By Nancy Benecki Defense Logistics Agency

Holding a door open for the person behind you may seem like the polite thing to do, but it can lead to a serious security breach at the workplace.

The Defense Department calls this practice piggybacking and defines it as an unauthorized person tagging along with an authorized person to enter a facility, restricted area, checkpoint or other controlled environment.

Piggybacking happens when someone holds a door open for a second person who doesn’t scan a common access card or enter a personal identification number to gain access.

“You're allowing someone in and you're assuming that person belongs in that location, but you should never assume,” said Mark Banks, law enforcement program manager for the Defense Logistics Agency Installation Management’s Security and Emergency Services.

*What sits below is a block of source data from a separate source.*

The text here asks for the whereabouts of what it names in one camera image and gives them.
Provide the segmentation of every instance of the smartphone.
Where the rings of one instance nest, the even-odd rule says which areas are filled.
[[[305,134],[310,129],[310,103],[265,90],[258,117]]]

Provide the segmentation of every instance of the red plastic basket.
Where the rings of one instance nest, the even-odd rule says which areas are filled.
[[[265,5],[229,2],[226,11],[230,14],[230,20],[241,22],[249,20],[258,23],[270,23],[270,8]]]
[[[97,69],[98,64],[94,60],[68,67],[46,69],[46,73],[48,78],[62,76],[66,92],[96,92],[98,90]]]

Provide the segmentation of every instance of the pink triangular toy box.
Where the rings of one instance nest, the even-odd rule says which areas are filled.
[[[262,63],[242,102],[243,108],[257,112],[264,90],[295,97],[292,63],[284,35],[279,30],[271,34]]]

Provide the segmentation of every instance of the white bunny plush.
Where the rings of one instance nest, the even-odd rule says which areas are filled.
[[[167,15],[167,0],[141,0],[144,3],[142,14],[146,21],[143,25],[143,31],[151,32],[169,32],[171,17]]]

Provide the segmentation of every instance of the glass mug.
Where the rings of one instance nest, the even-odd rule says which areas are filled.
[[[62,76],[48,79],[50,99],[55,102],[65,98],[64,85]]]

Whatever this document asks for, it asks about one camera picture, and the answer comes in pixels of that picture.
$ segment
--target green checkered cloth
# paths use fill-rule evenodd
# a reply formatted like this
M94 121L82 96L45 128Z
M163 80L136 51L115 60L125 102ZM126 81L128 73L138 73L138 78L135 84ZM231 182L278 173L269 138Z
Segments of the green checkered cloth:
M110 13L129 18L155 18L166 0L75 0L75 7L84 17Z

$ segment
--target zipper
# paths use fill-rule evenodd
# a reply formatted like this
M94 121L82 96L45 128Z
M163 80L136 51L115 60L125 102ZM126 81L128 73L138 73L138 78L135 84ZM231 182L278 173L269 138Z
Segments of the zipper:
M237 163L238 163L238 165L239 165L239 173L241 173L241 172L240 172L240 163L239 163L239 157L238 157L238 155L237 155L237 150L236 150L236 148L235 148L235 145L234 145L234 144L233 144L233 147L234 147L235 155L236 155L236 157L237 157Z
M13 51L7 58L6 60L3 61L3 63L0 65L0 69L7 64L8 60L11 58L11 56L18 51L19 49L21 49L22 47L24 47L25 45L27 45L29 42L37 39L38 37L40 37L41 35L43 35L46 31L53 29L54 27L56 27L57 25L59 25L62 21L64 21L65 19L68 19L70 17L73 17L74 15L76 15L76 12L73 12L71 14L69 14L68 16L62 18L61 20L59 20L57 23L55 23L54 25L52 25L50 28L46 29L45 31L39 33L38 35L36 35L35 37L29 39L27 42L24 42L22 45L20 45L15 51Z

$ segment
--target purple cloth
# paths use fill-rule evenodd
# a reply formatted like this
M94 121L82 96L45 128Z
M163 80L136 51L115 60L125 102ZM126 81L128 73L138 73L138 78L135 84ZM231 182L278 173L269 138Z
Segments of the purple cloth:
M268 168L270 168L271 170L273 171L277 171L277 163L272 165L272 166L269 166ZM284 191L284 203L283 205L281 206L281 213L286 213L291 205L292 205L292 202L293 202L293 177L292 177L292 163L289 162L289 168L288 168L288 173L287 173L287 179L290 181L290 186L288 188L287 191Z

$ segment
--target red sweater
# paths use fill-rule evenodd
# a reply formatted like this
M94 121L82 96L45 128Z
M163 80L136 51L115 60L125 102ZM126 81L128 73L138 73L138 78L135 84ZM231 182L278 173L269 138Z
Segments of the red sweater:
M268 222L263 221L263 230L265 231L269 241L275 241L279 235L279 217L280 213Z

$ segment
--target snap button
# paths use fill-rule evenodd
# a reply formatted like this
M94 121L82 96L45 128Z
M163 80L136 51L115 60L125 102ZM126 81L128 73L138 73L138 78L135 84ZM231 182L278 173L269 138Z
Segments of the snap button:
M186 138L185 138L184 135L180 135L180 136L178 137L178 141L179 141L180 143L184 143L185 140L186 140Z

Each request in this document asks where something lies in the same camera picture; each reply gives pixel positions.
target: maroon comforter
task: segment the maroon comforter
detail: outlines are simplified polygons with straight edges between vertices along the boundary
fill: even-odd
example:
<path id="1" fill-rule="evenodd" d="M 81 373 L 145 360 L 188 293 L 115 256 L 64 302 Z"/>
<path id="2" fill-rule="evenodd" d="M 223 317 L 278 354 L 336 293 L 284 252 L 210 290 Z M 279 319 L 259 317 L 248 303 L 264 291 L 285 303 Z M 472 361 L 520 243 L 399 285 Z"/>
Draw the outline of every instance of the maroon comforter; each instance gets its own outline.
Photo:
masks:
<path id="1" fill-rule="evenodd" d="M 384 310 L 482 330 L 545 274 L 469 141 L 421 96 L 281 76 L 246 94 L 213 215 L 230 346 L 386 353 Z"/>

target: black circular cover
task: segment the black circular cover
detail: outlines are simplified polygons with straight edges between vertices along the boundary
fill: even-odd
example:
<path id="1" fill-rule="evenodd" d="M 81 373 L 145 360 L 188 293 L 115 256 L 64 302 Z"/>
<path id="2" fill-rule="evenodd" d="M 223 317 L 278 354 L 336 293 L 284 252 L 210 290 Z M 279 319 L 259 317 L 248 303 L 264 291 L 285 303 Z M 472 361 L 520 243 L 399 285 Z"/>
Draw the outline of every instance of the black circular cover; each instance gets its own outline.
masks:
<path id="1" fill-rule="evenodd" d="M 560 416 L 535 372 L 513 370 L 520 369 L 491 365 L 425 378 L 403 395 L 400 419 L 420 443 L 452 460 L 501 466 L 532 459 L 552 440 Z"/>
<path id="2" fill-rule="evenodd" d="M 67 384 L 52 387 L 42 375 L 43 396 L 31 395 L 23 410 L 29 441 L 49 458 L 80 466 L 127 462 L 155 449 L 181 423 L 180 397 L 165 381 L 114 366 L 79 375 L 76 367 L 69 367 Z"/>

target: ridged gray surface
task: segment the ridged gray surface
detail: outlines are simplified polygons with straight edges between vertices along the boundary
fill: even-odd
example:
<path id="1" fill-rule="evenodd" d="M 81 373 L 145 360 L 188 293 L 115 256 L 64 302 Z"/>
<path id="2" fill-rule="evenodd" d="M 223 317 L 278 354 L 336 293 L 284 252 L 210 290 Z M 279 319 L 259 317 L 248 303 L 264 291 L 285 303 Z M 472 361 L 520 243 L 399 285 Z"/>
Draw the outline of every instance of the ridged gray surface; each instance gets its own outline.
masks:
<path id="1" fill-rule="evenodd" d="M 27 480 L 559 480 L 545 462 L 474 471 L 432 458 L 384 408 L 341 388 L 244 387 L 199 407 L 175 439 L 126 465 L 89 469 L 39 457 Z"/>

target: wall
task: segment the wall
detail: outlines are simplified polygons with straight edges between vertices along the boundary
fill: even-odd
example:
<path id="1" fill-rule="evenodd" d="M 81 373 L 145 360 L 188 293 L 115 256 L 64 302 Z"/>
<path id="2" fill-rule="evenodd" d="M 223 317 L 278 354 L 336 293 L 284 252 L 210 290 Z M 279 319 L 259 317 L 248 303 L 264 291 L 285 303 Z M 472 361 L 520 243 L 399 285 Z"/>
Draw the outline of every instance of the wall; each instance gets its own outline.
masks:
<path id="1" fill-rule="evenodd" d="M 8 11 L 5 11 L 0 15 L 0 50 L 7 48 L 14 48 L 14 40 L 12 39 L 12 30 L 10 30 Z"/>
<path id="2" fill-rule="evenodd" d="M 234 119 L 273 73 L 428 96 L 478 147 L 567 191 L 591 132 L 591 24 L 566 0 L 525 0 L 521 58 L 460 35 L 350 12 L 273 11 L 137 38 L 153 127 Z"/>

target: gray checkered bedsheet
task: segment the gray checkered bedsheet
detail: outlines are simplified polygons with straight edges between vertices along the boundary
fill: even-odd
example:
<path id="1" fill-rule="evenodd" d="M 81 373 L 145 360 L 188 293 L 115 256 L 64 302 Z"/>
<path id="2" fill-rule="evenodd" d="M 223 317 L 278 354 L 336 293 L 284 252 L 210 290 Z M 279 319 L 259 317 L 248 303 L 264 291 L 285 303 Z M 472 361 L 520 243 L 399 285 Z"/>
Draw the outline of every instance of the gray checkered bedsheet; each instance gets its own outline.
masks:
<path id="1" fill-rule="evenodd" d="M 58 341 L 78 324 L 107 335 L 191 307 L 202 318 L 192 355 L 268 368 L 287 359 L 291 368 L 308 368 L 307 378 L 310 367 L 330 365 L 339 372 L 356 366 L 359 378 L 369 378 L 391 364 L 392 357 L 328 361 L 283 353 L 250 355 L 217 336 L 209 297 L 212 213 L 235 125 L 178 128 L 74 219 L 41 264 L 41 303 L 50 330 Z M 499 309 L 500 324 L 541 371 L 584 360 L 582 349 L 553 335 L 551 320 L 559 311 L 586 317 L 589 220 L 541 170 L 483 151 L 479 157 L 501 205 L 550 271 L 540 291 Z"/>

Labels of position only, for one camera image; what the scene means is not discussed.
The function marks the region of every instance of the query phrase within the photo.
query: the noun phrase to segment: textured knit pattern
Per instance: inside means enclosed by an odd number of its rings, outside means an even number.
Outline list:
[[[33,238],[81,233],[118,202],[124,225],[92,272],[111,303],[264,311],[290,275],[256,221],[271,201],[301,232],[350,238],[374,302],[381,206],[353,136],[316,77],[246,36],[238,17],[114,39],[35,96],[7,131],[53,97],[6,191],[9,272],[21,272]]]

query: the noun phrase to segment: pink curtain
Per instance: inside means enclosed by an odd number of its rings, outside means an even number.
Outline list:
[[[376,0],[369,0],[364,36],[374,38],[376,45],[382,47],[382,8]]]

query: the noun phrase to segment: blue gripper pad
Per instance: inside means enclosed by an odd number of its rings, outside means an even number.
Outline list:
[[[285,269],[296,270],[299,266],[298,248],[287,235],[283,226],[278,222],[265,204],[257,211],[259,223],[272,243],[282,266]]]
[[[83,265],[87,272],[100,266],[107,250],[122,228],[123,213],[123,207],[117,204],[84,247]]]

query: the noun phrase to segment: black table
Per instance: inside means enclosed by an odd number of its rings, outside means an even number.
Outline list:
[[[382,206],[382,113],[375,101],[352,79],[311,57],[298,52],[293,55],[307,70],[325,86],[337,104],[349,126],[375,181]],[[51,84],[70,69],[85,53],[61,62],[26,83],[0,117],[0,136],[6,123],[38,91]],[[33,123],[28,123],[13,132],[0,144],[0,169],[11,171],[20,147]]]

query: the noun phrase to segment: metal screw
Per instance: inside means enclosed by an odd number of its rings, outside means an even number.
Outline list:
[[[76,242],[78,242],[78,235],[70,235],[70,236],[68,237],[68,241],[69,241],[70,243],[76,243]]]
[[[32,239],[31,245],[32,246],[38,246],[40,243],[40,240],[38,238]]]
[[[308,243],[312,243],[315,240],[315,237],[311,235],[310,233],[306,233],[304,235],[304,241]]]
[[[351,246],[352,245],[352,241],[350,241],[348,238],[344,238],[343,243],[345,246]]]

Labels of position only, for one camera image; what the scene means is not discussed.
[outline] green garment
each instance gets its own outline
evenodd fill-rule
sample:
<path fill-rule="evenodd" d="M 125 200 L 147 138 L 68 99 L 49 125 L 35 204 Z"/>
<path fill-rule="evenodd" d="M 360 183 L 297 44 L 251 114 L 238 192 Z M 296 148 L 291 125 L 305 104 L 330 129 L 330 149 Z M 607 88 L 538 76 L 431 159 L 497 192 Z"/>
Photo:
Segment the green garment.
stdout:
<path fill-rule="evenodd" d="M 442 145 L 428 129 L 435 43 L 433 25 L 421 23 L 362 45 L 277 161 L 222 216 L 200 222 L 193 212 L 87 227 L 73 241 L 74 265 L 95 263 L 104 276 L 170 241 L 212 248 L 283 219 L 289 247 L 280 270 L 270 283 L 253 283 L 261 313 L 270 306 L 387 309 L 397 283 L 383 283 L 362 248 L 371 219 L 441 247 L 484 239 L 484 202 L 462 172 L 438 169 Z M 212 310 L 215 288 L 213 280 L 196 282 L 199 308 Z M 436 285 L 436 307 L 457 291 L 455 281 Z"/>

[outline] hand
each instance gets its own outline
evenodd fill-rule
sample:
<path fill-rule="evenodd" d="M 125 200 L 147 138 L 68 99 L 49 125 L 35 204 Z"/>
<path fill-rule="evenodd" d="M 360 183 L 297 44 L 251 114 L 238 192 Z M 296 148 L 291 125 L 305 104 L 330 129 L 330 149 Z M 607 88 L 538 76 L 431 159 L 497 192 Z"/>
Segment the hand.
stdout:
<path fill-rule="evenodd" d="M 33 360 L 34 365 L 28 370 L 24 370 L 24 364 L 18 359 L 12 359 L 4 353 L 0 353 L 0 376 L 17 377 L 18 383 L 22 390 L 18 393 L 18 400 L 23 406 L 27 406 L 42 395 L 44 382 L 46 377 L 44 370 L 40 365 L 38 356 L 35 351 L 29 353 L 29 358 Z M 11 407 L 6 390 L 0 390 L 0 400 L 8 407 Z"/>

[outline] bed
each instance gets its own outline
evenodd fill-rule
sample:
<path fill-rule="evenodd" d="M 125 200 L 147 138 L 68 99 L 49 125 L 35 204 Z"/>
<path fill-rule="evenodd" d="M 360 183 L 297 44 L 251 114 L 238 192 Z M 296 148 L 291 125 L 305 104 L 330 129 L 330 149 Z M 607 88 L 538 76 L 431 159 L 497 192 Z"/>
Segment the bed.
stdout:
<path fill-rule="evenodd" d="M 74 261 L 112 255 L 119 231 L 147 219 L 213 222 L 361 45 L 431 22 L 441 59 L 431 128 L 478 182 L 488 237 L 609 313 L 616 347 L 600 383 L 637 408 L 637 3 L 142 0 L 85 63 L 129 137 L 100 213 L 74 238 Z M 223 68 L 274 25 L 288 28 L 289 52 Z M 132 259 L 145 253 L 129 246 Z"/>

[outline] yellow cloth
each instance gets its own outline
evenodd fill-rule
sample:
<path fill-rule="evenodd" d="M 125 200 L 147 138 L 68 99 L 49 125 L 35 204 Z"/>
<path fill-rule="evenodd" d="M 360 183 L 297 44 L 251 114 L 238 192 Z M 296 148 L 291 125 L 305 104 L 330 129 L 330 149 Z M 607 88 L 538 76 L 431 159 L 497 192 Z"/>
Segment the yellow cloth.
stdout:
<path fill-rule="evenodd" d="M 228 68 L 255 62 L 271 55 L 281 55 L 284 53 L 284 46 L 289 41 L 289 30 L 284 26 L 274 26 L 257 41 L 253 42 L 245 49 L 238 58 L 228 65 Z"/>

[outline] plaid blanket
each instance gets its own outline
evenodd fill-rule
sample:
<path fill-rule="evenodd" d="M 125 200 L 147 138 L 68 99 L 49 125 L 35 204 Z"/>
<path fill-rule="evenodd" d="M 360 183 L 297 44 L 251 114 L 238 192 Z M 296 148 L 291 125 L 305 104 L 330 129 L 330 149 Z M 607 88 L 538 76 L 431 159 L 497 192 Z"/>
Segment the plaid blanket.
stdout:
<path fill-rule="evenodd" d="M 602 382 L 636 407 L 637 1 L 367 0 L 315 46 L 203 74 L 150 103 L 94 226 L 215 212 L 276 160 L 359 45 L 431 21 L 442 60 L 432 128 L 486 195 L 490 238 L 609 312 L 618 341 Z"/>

Piggybacking can be unintentional and unnoticed. If a door is closing, an unauthorized person can catch it before it closes and get inside an area where they shouldn’t be, Banks said.

The best practice is not to hold the door open for anyone trailing behind and to make sure the door latches shut behind you, Banks said.

“It goes against what we were raised to do to be kind, but unfortunately in today’s world, it is safer for everyone to be security conscious rather than kind,” Banks said.

Instead, make sure each individual scans their own CAC or enters their own PIN to access buildings, workspace, rooms, controlled areas or restricted areas.

In general, Banks said employees should be vigilant and aware of their surroundings, or in other words, maintain security awareness.

If someone is found at a DLA location without a CAC or visitor’s pass and an escort, Banks said not to risk a confrontation and report the person to local police as quickly as possible with their location description.

“The best thing to do is to be safe and be smart,” Banks said.